Veneto Jazz porta alla Fenice l’eleganza di Damien Rice, cantautore anticovenzionale.
Canta amori, sofferenze e vita vissuta, nostalgico e malinconico come in un film di Woody Allen. Sognatore e poeta, i punti di riferimento di Damien Rice sono Leonard Cohen e Nick Drake. Il suo animo nomade lo ha portato a cantare per le strade viaggiando di città in città. Un artista dal carattere ombroso, che nel corso della sua carriera ha rilasciato pochissime interviste e che non si adegua ad alcun codice meccanico dello show-biz. Proprio per le richieste troppo esigenti della casa discografica nel 1999, poco prima di firmare un nuovo contratto, abbandona i Juniper, band con cui aveva iniziato la carriera artistica, perché fare musica «era diventato un lavoro». Decide allora di lasciare tutto, trasferendosi in Toscana per lavorare in una fattoria. Poi capisce che ha ancora molto da condividere con la musica e torna a Dublino pubblicando O, il suo primo album da solista destinato a un meritato ed inevitabile successo internazionale. «And so it is», basta questo primo breve verso per riconoscerla: The Blower’s Daughter è la canzone più celebre dell’artista, capace di emozionarci ad ogni ascolto ed emblema della sua arte.

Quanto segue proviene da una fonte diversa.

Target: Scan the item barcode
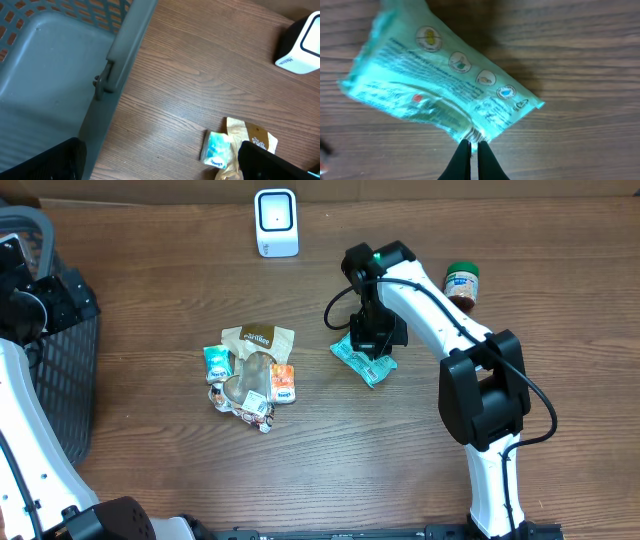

Un concentrato di pura introspezione, in cui Damien decifrando sé stesso ci regala brani che parlano di emozioni ed esperienze che abbiamo più o meno tutti vissuto. Come lui stesso afferma, i suoi brani «parlano della gelosia, dell’insicurezza, del dolore, della frustrazione, dei fraintendimenti. Più che canzoni d’amore sono canzoni sugli esseri umani che cercano di capire l’amore, ma che alla fine non lo capiscono». Damien Rice è un artista che ha dimostrato quanto si possa avere successo restando sé stessi, senza scendere a compromessi che spesso ci allontanano troppo da quello che siamo. Fa le cose decisamente a modo suo Rice: solo tre album in vent’anni di carriera; i suoi tour sono composti da poche date, perché «troppe date tolgono energia. Preferisco non esagerare, concedermi dei giorni liberi tra un live e l’altro». Palco in penombra, lui illuminato da qualche faretto, giochi di ombre e riflessi. Nei suoi concerti punta tutto sulla semplicità, sulle emozioni e sull’empatia con il pubblico; esibizioni che restituiscono appieno il suo carattere, la sua profonda identità introspettiva. Un’atmosfera onirica e malinconica è quello che ci aspettiamo per le prossime date italiane, di cui una alla Fenice l’11 luglio firmata Veneto Jazz.